Image Injection Detection
Code Reference implementation for Android implemented in Java, Kotlin and Renderscript.
Patent Title: COMPUTER VISION BASED APPROACH TO IMAGE INJECTION DETECTION
Pub . No: US 2021/0295075 A1
Pub . Date: Sep. 23, 2021
One possible method to circumvent a verified-capture solution is though image injection.
In this scenario, a malicious user injects/overlays a desired image into the mobile device’s visual input stream. We propose this can be negated through a computer- vision based approach.
Although novel methods were proposed and evaluated, many of them were computationally expensive for a mobile device. Such as pixel velocity tracking – which provided a favourable matching accuracy but remained costly. Therefore we have turned to 1-d correlation algorithms, which are dependent on raw pixel data from a given set of images. Notably, the two-dimensional data, that is an image, was reduced to a single dimension as illustrated in Figure 18.

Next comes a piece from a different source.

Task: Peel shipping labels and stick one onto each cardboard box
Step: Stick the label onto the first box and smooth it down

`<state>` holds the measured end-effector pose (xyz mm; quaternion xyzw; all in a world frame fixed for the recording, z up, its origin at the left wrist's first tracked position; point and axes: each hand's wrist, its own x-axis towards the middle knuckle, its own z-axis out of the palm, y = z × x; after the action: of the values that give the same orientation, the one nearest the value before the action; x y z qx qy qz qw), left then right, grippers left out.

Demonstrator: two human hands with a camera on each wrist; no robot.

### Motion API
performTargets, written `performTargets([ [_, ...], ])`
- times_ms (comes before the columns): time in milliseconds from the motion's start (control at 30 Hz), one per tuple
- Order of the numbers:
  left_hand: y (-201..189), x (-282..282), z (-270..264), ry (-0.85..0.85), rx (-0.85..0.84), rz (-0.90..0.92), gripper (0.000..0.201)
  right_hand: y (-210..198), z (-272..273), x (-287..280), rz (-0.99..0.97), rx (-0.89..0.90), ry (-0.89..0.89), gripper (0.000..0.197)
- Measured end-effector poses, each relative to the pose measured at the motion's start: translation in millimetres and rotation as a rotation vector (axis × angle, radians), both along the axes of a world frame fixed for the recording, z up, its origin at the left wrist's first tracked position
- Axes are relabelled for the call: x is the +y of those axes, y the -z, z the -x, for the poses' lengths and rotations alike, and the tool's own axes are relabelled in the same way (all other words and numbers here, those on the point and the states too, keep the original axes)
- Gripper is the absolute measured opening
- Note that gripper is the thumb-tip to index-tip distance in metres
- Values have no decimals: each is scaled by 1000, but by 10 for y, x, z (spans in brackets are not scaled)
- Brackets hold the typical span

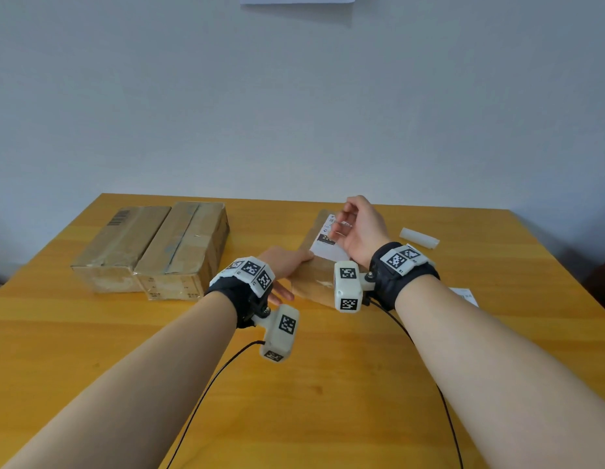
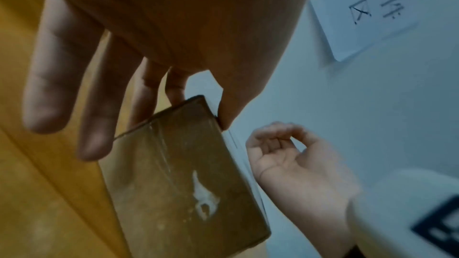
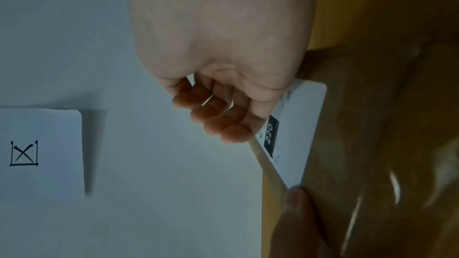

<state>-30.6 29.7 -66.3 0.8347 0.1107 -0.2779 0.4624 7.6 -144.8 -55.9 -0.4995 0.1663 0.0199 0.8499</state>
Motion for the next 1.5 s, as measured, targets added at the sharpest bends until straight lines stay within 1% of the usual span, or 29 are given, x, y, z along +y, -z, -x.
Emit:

Reducing the dimension of the data allows for spoof detection on Android devices, while maintaining a low computational cost. Moving Forward from this, the second need was the ability to identify an Image, whilst removing spatial information related to an Image. Meaning that this work complies with Serelay’s logic, that a given image could never be passed through to its backend for post processing, and rather its metadata, or any non-reconstructive data for that matter, is allowed.
With this in mind, this work draws back the idea of Image Classification through the introduction of image distributions, developed in the late 70s. Tan- gent to this research, work related to image feature detection showed promising results in conjunction, but was limited by its computational complexity – and hence the exploration of this method.
We create a unique fingerprint of a capture sequence under an associated colour space. With these fingerprints a correlation-based approach, or methods alike, are adapted to classify the image as (1) Matched or (0) Spoofed.
RGB is the predominant colour space used in many electronic devices, as opposed to others like HSL or HSV. However, since we are dependent on raw pixel information, RGB tends to distort its classification model. For example, take the red colour space seen in Figure 19.
Under inspection of these, we may want to classify these colours as spoofed. But what we fail to understand is that this is red under different light intensities (through RGB colour mixing). With this in mind, in a realisable scenario, a camera feed is introduced to an enormous amount of noise. For example, planar, depth and light variation are one of few noise samples in this classification problem. Notably, light variation is the most predominant factor. Depth on the other hand, is to somewhat dependent on light, and is filtered simultaneously.
This work seeks to remove light distortion, in order to mitigate a potential high false positive rate, by moving from RGB’s to HSV’s colour space.
HSV, Hue Saturation Value, is a Cylindrical Colour space. Such that a RGB pixel of ([0 → 255], [0 → 255], [0 → 255]) is transformed to an angle ([0 → 360]) in the hue space. Its relationship
Red: 0◦→ 60◦Hue.
Green: 121◦→ 180◦Hue.
Blue 241◦→ 300◦Hue.
Saturation, on the other hand, describes the amount of grey in a particular colour, from 0 to 100 percent. This type of information is valuable in identifying images taken by different cameras, or under different internal parameters setting (assuming no post editing has been performed). Which may be used as a factor in classifying a spoofed image.
Lastly, Value works in conjunction with saturation and describes the brightness or intensity of the colour, from 0-100%, where 0% is dark, while a 100% is the brightest and reveals the most colour. In other words, this captures light information about a given scene.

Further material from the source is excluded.